Yersinia pestis, the etiologic agent of plague, and the enteropathogenic species Yersinia pseudotuberculosis and Yersinia enterocolitica have a 70-kb conserved virulence plasmid (pYV) in common which enables these obligate extracellular Gram-negative bacteria to resist the immune system of their host (1). It encodes several virulence-associated components including a type III protein secretion and translocation system (TTS),^* the surface exposed adhesin YadA, anti-host effector proteins, which are probably injected by a needle-like mechanism into the cytosol of target cells (2), and proteins which are released into the environment (1, 3). The function of several Yops have been elucidated, e.g., YopH impairs focal adhesion complexes by its protein tyrosine phosphatase activity, YopE and YopT inactivate the small GTPases Rac and Rho, respectively, and YopP/YopJ blocks activation of nuclear factor (NF)-κB and mitogen-activated protein (MAP) kinases (1, 3). The concerted action of injected Yops results in paralysis of those professional phagocytes which have contacted yersinae bacilli (“paralytical kiss”).
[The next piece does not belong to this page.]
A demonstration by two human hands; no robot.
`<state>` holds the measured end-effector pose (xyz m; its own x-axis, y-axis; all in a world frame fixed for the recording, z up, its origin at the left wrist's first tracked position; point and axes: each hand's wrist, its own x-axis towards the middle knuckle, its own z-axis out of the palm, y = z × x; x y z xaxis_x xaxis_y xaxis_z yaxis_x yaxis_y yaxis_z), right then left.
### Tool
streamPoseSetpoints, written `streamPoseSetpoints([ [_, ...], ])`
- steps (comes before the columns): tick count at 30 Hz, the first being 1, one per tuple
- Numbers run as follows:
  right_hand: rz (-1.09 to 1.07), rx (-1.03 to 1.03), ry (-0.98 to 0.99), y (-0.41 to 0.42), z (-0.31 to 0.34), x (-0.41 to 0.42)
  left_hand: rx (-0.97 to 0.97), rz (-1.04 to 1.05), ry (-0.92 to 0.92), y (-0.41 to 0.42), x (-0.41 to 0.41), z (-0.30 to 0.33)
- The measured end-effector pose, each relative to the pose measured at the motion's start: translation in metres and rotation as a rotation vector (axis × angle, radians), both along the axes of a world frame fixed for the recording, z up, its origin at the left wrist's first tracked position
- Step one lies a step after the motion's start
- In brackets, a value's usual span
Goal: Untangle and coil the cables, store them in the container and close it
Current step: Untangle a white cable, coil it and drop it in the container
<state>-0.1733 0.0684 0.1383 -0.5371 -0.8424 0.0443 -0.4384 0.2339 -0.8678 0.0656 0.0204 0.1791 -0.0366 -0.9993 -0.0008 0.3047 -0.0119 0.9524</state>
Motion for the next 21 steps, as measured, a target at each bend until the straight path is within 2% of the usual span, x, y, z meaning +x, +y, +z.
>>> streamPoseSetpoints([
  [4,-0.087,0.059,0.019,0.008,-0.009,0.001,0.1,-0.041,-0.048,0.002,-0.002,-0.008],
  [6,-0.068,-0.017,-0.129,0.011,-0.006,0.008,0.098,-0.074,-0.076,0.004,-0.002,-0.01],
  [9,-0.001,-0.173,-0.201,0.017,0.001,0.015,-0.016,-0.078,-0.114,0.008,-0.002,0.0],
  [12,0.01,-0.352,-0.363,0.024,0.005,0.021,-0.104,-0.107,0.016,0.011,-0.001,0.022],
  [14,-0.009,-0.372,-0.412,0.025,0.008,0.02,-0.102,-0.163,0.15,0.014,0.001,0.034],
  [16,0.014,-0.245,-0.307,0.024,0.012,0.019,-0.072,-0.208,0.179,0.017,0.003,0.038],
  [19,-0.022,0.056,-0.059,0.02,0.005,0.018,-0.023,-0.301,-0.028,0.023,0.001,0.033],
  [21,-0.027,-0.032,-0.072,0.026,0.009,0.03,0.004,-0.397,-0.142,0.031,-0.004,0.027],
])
The virulence- (V-) antigen is a released multifunctional protein (4, 5). It was originally described as the major virulence marker of Y. pestis (6). Later, it was shown that the V-antigen (denoted as LcrV) is encoded by pYV and is expressed and released into the environment by all human pathogenic Yersinia species. It is required for regulation of Yop production and, together with YopB and YopD, for polarized translocation of Yops into host cells; furthermore, LcrV is capable to form channels in artificial bilayer membranes (7, 8). Additionally, LcrV exhibits immunomodulatory features: treatment of mice with rLcrV results in suppression of TNF-α and IFN-γ and amplification of IL-10 in spleen homogenates (9, 10). There is a large body of evidence that LcrV has also a protective capacity as vaccine, probably because antibodies against LcrV result in neutralization of the immunosuppressive effect and/or inhibition of Yop translocation (9, 11, 12). Recently, we could demonstrate that rLcrV treatment of murine toll-like receptor 4 (TLR4)-defective C3H/HeJ macrophages and human MonoMac6 monocytic cells leads to TNF-α suppression via IL-10 induction in a dose-dependent manner (range of activity: 50 ng/ml to 5 μg/ml, corresponding to 1.35 to 135 nM; 13). Boiling of LcrV, digestion with proteinase K, and use of anti-LcrV antibodies completely abolished the immunomodulating capacity of LcrV. Strikingly, rLcrV-treated proteose-peptone elicited macrophages (PPMs) from IL-10-deficient (IL-10^−/−) mice exhibit no TNF-α suppression upon subsequent zymosan A stimulation. Interestingly, despite sharing several features with LcrV (8, 14), the LcrV-homologue protein of Pseudomonas aeruginosa, PcrV, elicits no comparable immunosuppressive capacity (13). The signaling pathway leading to IL-10 production by LcrV is unknown. Due to its resemblance with the effects of endotoxin (LPS) tolerance we wondered whether LPS and LcrV might share common signaling pathways.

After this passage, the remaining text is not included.